> [What is required]:
Retype everything in the listing, leaving each line exactly as it is.

> [Information provided]:
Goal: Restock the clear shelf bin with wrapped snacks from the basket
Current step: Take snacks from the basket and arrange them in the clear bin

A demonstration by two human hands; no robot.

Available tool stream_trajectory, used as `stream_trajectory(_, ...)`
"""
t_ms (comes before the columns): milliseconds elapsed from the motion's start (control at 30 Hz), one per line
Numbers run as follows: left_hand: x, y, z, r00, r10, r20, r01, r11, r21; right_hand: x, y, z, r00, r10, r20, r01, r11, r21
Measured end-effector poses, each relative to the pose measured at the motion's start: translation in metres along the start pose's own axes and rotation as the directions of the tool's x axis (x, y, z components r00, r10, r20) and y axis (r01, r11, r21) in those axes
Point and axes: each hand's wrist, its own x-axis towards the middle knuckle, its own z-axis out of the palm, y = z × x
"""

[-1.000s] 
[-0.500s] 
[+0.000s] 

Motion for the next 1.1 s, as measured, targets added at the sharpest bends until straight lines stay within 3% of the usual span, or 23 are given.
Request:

> [Exercise solution]:
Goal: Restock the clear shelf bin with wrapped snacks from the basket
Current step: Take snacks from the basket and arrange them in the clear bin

A demonstration by two human hands; no robot.

Available tool stream_trajectory, used as `stream_trajectory(_, ...)`
"""
t_ms (comes before the columns): milliseconds elapsed from the motion's start (control at 30 Hz), one per line
Numbers run as follows: left_hand: x, y, z, r00, r10, r20, r01, r11, r21; right_hand: x, y, z, r00, r10, r20, r01, r11, r21
Measured end-effector poses, each relative to the pose measured at the motion's start: translation in metres along the start pose's own axes and rotation as the directions of the tool's x axis (x, y, z components r00, r10, r20) and y axis (r01, r11, r21) in those axes
Point and axes: each hand's wrist, its own x-axis towards the middle knuckle, its own z-axis out of the palm, y = z × x
"""

[-1.000s] 
[-0.500s] 
[+0.000s] 

Motion for the next 1.1 s, as measured, targets added at the sharpest bends until straight lines stay within 3% of the usual span, or 23 are given.
Request:

No more output will be given.